Benim kucağımda laptop, komşumuzun büyük
kızında telefon arkadaşımda bir diğer telefon kardeşim kendi telefonuyla annem
ve komşumuz yarı muhabbet yarı seyir halinde… Bir yarım saat sonra işler biraz
değişti. Ben laptobu kardeşime ve komşu oğluna devretmiştim film izlemeleri
için. Komşu kızı hala telefonda. Komşunun küçük oğlu arkadaşımın telefonunda ve
bu sefer de biz yarı seyir yarı muhabbet halinde… Tabi durum böyle olunca
muhabbete muhabbet demeye, misafirliğe misafirlik demeye yüzümüz kalmamıştı ki
nasıl olduysa (?) telefonları kaldırdık,
laptobu kapattık ve yere çember olduk.

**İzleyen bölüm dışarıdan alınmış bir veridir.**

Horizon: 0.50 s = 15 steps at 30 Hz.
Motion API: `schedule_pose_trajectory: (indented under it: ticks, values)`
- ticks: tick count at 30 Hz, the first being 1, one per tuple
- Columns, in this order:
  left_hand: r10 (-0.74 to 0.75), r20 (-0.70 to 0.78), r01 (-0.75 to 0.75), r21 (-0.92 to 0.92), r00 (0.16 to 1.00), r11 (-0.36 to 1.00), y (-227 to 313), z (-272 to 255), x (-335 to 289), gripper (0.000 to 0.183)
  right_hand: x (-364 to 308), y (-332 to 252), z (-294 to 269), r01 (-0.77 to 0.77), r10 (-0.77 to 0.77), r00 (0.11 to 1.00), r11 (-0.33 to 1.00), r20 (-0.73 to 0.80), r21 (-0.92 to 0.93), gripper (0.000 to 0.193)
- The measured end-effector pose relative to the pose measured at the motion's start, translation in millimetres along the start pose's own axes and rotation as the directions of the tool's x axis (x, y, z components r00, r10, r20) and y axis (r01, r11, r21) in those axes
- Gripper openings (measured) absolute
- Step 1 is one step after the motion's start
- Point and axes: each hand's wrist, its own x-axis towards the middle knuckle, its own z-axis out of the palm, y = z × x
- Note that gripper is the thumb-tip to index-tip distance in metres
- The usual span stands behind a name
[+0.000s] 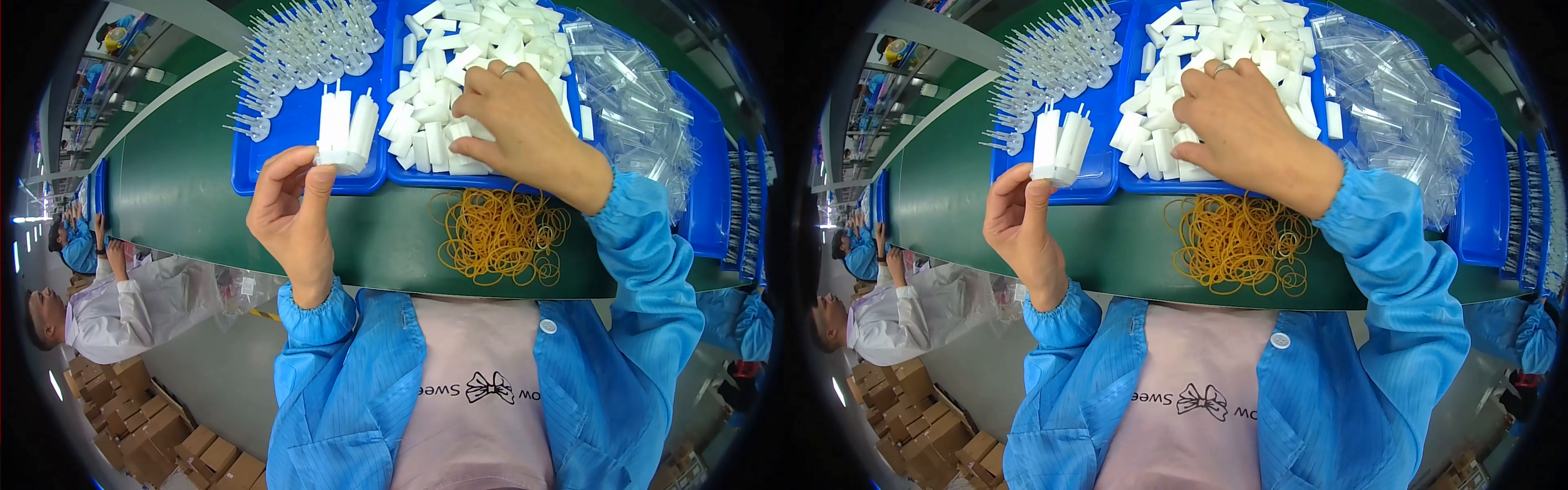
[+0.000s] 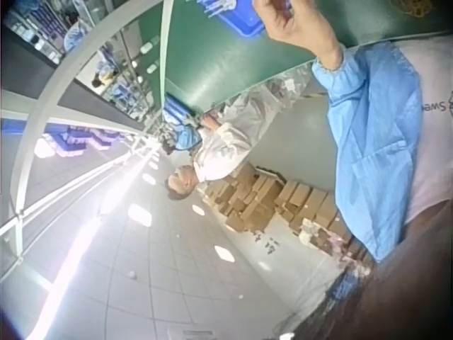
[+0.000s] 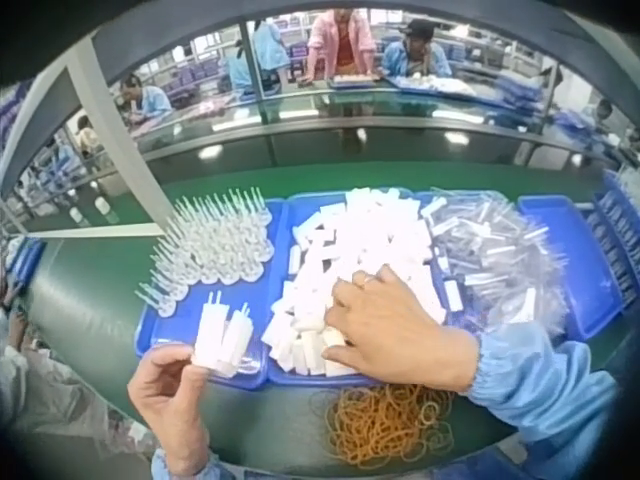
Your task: The person attaches clear plastic sleeves over foam blocks mounted on a plastic base, secures the bundle with a rubber band, and pushes white foam blocks onto the prongs of another plastic base by hand.
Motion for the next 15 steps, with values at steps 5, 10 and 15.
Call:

Hırsız-polis oynamaya başladık. Oyun biraz
sıkıcılaşmaya başladı. Malum alışkın değildik böyle göz göze durmaya… Oyun
değişikliğine giderek bu sefer Tabu oynamaya başladık. Şimdiye kadar bu kadar
gülüşmemiş, bu kadar hoş bir atmosferi yakalayamamıştık. Küçükler biraz seyir
biraz oyunbozan halinde yanımızdalardı. Ama hapsoldukları kutulardan
çıkmışlardı. Küçük kızımız uyuyakaldı. Bizse bir türlü oyuna doyamadık. Küçük çocuklar
gibi mızıklanan, oyunbozancılık yapan, kaybetmeye başlayınca haksızlık diye
sızlanan ‘Büyük ruhlu Küçük çocuklar’ olduk.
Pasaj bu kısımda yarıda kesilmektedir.